Tandem intracranial aneurysms are aneurysms located along a single intracranial vessel. Adjacent tandem aneurysms arise within the same vascular segment and their presence often suggests diffuse parent vessel anomaly. Endovascular management of these rare lesions has not been well studied. In this retrospective observational study, we describe our experience treating adjacent tandem intracranial aneurysms with endovascular embolization.

Methods

We retrospectively reviewed records of patients with these lesions who underwent endovascular treatment between 2008 and 2013.

Results

Thirteen patients (mean age 60.8 years; 12 women) with 28 adjacent tandem aneurysms were treated during the study timeframe. Aneurysms were located along the clinoidal, ophthalmic, and communicating segments of the internal carotid artery in 12 patients and at the basilar apex in one patient. Average size was 8.4 mm. Six patients (12 aneurysms) were treated by flow diversion via the Pipeline embolization device (PED) and seven (16 aneurysms) by stent-assisted coiling, with coils successfully placed in 11 aneurysms.

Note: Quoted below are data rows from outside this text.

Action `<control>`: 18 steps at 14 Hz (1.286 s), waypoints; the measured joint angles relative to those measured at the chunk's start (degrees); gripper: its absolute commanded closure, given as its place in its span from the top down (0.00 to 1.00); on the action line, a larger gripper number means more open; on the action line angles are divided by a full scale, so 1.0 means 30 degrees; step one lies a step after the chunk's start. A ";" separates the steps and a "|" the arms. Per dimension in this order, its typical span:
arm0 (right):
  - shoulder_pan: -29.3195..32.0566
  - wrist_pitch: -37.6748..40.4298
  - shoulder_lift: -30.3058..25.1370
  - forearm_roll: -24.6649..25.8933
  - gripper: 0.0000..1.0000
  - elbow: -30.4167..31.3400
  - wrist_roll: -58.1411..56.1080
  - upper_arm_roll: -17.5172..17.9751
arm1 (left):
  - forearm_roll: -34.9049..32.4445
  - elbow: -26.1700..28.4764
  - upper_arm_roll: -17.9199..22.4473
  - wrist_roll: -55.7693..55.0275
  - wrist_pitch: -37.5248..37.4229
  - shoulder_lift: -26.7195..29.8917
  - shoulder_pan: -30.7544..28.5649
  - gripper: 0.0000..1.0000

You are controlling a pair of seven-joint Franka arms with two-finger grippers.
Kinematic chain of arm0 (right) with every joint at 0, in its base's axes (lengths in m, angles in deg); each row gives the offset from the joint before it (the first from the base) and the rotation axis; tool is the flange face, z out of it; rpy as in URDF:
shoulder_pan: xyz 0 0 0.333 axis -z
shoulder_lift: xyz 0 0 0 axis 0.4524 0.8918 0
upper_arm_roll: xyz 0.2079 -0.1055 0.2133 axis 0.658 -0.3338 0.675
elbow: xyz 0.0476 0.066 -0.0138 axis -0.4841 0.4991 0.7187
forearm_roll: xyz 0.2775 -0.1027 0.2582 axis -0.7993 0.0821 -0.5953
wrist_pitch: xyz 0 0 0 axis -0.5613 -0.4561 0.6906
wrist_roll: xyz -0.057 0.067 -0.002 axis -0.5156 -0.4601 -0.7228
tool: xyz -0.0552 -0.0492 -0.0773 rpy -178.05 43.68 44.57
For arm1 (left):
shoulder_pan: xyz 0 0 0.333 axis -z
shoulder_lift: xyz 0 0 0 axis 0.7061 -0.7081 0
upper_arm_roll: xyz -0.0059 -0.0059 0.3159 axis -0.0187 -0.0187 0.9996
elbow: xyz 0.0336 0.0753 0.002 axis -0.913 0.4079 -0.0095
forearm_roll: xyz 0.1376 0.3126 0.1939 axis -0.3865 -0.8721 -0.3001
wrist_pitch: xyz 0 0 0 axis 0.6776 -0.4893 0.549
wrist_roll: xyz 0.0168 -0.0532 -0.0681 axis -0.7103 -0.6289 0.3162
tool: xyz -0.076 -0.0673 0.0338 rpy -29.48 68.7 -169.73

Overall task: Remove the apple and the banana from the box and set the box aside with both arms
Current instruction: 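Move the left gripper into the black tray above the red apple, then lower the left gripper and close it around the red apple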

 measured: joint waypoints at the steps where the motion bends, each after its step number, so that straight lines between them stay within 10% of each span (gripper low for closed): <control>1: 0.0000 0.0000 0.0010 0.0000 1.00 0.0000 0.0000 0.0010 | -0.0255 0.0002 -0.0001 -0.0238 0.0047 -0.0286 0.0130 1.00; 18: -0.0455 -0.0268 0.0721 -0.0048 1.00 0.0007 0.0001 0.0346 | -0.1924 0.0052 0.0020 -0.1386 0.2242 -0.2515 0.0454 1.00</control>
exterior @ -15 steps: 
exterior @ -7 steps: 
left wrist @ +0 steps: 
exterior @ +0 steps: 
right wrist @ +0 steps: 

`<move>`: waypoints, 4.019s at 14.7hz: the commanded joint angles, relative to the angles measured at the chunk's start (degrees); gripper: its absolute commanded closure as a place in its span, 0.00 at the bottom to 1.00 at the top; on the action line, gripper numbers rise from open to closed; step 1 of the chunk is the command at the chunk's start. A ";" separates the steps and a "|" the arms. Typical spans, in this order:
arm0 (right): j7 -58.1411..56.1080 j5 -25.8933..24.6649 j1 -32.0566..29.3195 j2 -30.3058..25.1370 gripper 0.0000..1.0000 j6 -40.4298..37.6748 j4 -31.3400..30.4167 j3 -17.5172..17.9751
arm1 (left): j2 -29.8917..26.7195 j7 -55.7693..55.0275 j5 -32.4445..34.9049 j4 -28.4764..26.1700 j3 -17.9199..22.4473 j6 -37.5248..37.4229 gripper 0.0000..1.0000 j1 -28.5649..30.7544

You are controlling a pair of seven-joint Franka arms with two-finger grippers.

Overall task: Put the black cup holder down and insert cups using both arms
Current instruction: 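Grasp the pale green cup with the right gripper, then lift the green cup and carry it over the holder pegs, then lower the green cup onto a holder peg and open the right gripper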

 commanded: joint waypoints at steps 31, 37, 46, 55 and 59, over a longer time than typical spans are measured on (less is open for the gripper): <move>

Clinical follow-up was available for an average of 26.1 months; postprocedural angiography was performed for 12 patients. Complete occlusion was achieved in nine of ten (90 %) PED-treated aneurysms and eight of 11 (72.7 %) treated by stent-assisted coiling (p = 0.44). Two patients treated by stent-assisted coiling required re-coiling for aneurysm recanalization. Overall, modified Rankin scale scores were 0–1 for 12 patients and 3 for one patient.

Conclusions

Adjacent tandem intracranial aneurysms can be safely and effectively treated by either stent-assisted coiling or flow diversion. We prefer PED flow diversion due to better parent vessel reconstruction and lower recanalization risk.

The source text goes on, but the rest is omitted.